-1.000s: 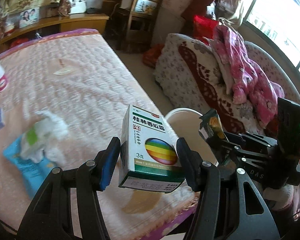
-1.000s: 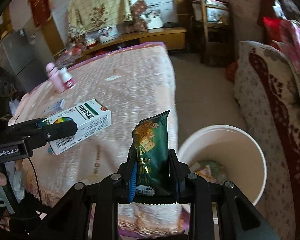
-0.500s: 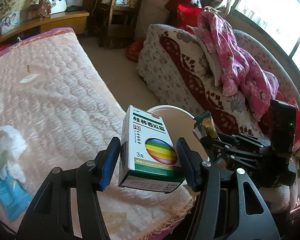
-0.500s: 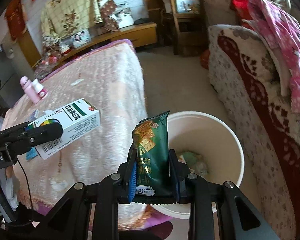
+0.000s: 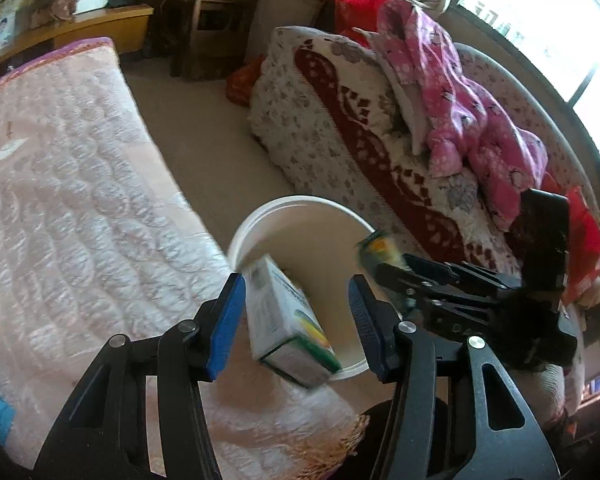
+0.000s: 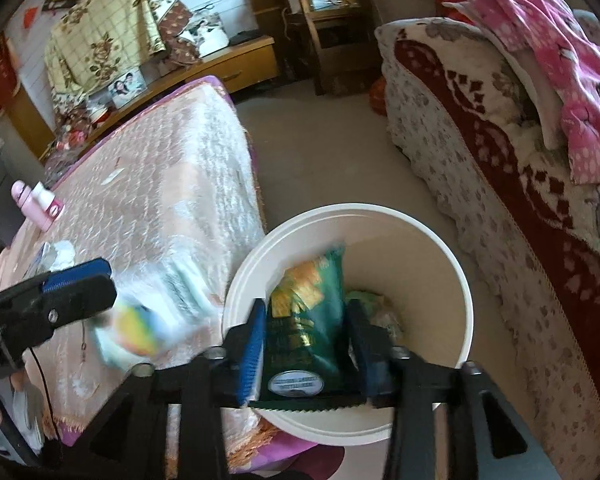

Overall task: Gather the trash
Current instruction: 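Move both tools back over the remaining trash on the bed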

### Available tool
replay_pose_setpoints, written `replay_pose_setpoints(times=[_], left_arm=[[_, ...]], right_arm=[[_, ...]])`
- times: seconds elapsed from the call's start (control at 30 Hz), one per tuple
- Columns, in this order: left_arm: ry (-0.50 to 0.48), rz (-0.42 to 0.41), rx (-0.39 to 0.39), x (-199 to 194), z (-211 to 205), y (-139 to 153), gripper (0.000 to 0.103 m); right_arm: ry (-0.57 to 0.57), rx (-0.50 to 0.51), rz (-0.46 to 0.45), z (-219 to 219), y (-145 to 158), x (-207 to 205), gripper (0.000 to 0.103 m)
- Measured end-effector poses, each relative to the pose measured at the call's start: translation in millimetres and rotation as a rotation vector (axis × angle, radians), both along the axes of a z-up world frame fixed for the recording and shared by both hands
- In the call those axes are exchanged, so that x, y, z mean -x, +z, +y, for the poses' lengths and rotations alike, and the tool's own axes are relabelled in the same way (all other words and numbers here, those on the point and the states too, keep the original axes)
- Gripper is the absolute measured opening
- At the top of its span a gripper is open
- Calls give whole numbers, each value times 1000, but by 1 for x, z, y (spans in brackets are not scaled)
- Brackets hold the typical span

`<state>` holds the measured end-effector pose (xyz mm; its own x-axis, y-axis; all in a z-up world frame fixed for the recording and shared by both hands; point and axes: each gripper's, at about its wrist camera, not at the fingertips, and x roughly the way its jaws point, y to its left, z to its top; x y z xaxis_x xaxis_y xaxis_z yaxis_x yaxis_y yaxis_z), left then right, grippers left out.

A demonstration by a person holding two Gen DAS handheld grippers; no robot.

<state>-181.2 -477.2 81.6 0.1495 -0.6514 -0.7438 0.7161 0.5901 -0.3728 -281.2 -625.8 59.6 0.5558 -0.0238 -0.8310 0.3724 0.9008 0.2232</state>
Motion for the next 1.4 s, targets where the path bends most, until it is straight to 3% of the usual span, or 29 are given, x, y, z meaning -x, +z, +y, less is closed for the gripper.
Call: replay_pose_setpoints(times=[0.23,0.47,0.77,1.13,1.4], left_arm=[[-5,25,-21,-3,-4,-8,54],[23,-9,-51,-2,6,-9,54],[55,-46,-67,-2,27,-3,54],[134,-55,-86,-13,75,-1,54],[230,-59,-93,-36,140,9,54]], right_arm=[[-40,-43,-6,-10,-8,4,48],[-28,-45,14,-7,-12,5,48],[12,-19,-8,13,5,1,56],[106,11,-51,58,35,-13,61],[234,5,-57,110,40,-39,65]])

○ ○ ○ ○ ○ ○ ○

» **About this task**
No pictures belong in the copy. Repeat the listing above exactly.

» **Output of the exercise**
-1.000s: 
-1.000s: 
-0.500s: 
-0.500s: 
+0.000s: 
+0.000s: 

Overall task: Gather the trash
Current instruction: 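Move both tools back over the remaining trash on the bed
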
### Available tool
replay_pose_setpoints, written `replay_pose_setpoints(times=[_], left_arm=[[_, ...]], right_arm=[[_, ...]])`
- times: seconds elapsed from the call's start (control at 30 Hz), one per tuple
- Columns, in this order: left_arm: ry (-0.50 to 0.48), rz (-0.42 to 0.41), rx (-0.39 to 0.39), x (-199 to 194), z (-211 to 205), y (-139 to 153), gripper (0.000 to 0.103 m); right_arm: ry (-0.57 to 0.57), rx (-0.50 to 0.51), rz (-0.46 to 0.45), z (-219 to 219), y (-145 to 158), x (-207 to 205), gripper (0.000 to 0.103 m)
- Measured end-effector poses, each relative to the pose measured at the call's start: translation in millimetres and rotation as a rotation vector (axis × angle, radians), both along the axes of a z-up world frame fixed for the recording and shared by both hands
- In the call those axes are exchanged, so that x, y, z mean -x, +z, +y, for the poses' lengths and rotations alike, and the tool's own axes are relabelled in the same way (all other words and numbers here, those on the point and the states too, keep the original axes)
- Gripper is the absolute measured opening
- At the top of its span a gripper is open
- Calls give whole numbers, each value times 1000, but by 1 for x, z, y (spans in brackets are not scaled)
- Brackets hold the typical span

`<state>` holds the measured end-effector pose (xyz mm; its own x-axis, y-axis; all in a z-up world frame fixed for the recording and shared by both hands; point and axes: each gripper's, at about its wrist camera, not at the fingertips, and x roughly the way its jaws point, y to its left, z to its top; x y z xaxis_x xaxis_y xaxis_z yaxis_x yaxis_y yaxis_z), left then right, grippers left out.

A demonstration by a person holding two Gen DAS handheld grippers; no robot.

<state>-181.2 -477.2 81.6 0.1495 -0.6514 -0.7438 0.7161 0.5901 -0.3728 -281.2 -625.8 59.6 0.5558 -0.0238 -0.8310 0.3724 0.9008 0.2232</state>
Motion for the next 1.4 s, targets where the path bends most, until it is straight to 3% of the usual span, or 29 are given, x, y, z meaning -x, +z, +y, less is closed for the gripper.
Call: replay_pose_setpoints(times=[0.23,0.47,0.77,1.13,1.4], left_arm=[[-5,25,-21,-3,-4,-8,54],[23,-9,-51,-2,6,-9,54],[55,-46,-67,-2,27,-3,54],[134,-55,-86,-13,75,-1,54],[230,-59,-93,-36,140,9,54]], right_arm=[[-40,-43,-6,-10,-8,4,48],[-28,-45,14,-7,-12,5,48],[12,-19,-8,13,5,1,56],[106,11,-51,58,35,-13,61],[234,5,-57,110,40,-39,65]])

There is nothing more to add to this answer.